You can create separate sequences for each persona inside Origami, assign the segmented lists, and launch them simultaneously.


STEP 4: Send the Sequence Directly from Origami

This is where Origami saves 3 hours of your week. No CSVs, no Sales Navigator exports, no syncing between tools.

How to launch

  1. In your Origami workspace, open the lead list you refined in Step 2.
  2. Click “Sequence” (top banner).
  3. Choose “LinkedIn outreach” — then either paste your own messages or have the AI generate them.
  4. Set the touch intervals (Day 1 connection, Day 3 follow-up, Day 7 final note). You can add delays of your choice.
  5. Preview a few contacts to confirm the render correctly.
  6. Hit “Launch.”

What happens next

Origami’s built-in LinkedIn sequencer sends the connection requests and follow-ups automatically on the schedule you set. No browser extension needed; it operates as a cloud sequencer within the platform. If a lead’s profile is set to private, the system skips that touch gracefully.

Tracking & prospect context

  • Opens, clicks, replies appear right next to your lead list. When a property manager at CBRE opens your follow-up, you’ll see a timestamp.
  • Prospect context stays live: while viewing a contact’s activity, you can still see their enriched profile — title, company size, tech tools used. So you know exactly why you reached out and can personalize any manual response.
  • Auto un-enrollment: If someone replies (even “not interested”), they immediately exit the sequence. No accidentally sending a breakup message two days after they agreed to a call.

It’s all on one screen. You built the list, enriched it, wrote the sequence, and now you’re watching replies roll in — without once logging into Sales Navigator or fiddling with Zapier.

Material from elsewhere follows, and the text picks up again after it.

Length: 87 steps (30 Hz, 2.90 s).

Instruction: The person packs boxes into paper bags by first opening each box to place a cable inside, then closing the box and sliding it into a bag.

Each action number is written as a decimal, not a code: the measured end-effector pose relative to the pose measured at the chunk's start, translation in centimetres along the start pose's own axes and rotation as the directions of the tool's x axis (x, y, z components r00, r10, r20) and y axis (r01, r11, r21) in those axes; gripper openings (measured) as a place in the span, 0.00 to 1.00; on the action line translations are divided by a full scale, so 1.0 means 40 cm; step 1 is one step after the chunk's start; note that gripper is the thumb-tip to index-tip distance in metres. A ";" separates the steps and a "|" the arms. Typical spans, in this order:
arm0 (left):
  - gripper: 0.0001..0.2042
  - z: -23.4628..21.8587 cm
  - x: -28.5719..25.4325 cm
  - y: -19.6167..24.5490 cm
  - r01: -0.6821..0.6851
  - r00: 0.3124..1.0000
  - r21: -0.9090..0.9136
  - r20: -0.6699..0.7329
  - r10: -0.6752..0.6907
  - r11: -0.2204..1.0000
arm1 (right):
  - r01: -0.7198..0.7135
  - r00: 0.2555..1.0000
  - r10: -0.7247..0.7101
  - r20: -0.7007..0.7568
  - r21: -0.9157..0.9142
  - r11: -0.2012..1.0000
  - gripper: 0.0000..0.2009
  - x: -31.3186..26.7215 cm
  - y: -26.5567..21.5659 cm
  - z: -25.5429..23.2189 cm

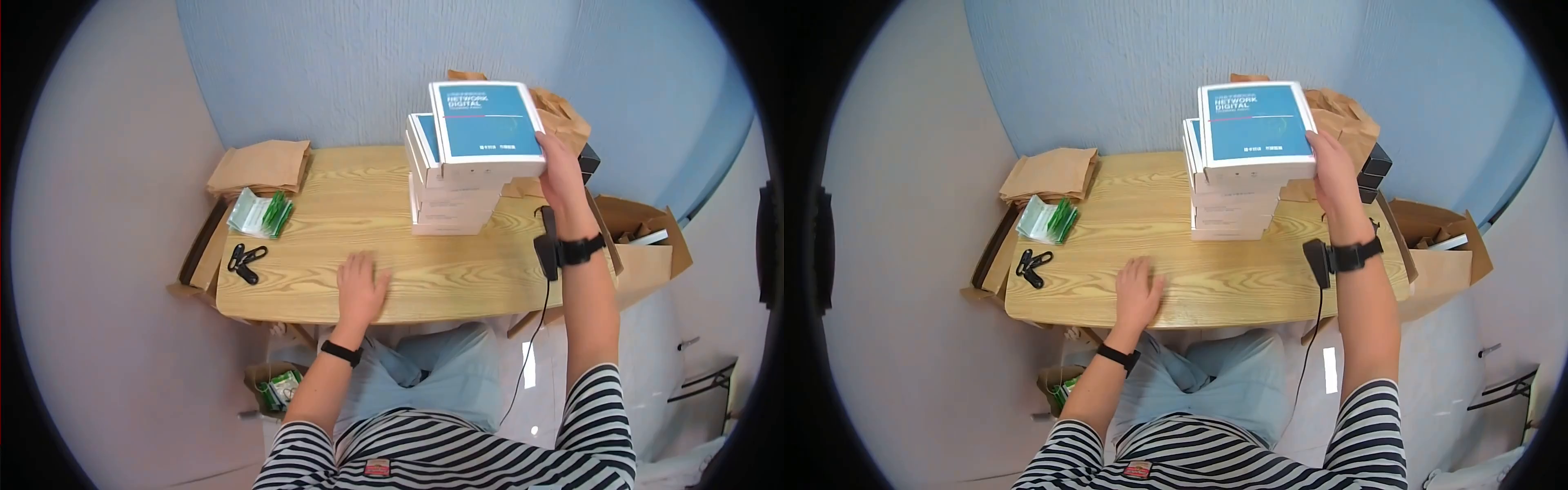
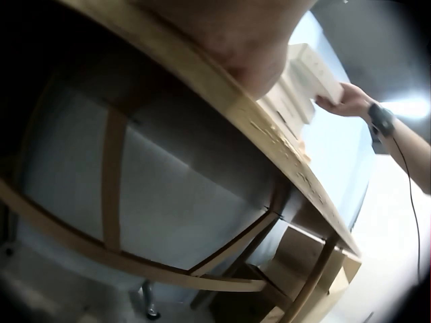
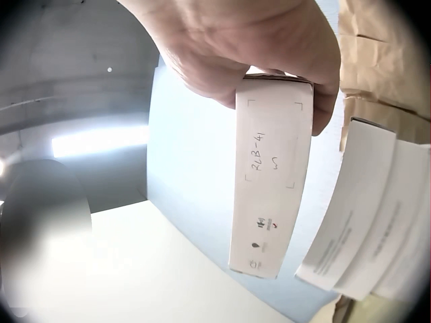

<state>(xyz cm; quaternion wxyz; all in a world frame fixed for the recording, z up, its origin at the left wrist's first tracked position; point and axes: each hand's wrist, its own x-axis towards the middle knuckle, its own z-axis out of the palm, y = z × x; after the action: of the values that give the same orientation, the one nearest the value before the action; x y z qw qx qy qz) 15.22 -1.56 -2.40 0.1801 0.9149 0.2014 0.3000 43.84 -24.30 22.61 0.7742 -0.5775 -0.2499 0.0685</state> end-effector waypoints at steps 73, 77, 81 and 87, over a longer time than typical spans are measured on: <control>0.35 -0.143 -0.020 -0.189 0.301 0.939 0.373 0.048 -0.342 0.878 | 0.280 0.954 -0.189 0.233 -0.919 0.278 0.22 -0.463 0.540 0.059; 0.34 -0.141 -0.020 -0.193 0.312 0.937 0.367 0.033 -0.348 0.876 | 0.299 0.945 -0.219 0.243 -0.915 0.270 0.21 -0.468 0.546 0.056; 0.33 -0.126 -0.031 -0.212 0.270 0.953 0.406 0.016 -0.302 0.873 | 0.317 0.936 -0.233 0.262 -0.917 0.242 0.23 -0.469 0.572 0.046; 0.30 -0.121 -0.034 -0.208 0.206 0.968 0.483 0.029 -0.251 0.851 | 0.295 0.943 -0.257 0.213 -0.892 0.343 0.21 -0.476 0.528 0.038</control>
<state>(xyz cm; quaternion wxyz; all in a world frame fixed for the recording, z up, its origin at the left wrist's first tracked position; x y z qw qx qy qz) 9.05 5.90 -3.14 -0.0068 0.9131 0.3678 0.1757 30.50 -23.66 -2.54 0.3252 -0.8539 -0.3531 -0.2012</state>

Pricing note: The LinkedIn sequencer is included on all paid plans; you only pay for the credits used to enrich leads. Sending the messages costs you nothing extra. So if you’re already on the $29/month plan, you’re not adding any cost.

What response rates to expect

For cold LinkedIn outreach to water damage restoration leads (property/facility managers):

  • Connection acceptance: 30-50% if your profile looks professional and you’re reaching out to relevant people.
  • Reply rate on follow-up: 8-15% from those who connected.
  • Meeting booked: 3-8% of all initial contacts, depending on your area’s competition and timing (storm season spikes interest).

If you’re consistently below 20% connection rate, refine your lead list before tweaking copy — the wrong audience kills any message. If connection rates are good but replies stall, test the Day 3 message. Try a more direct question or a localized data point (“we recently served two properties in ”).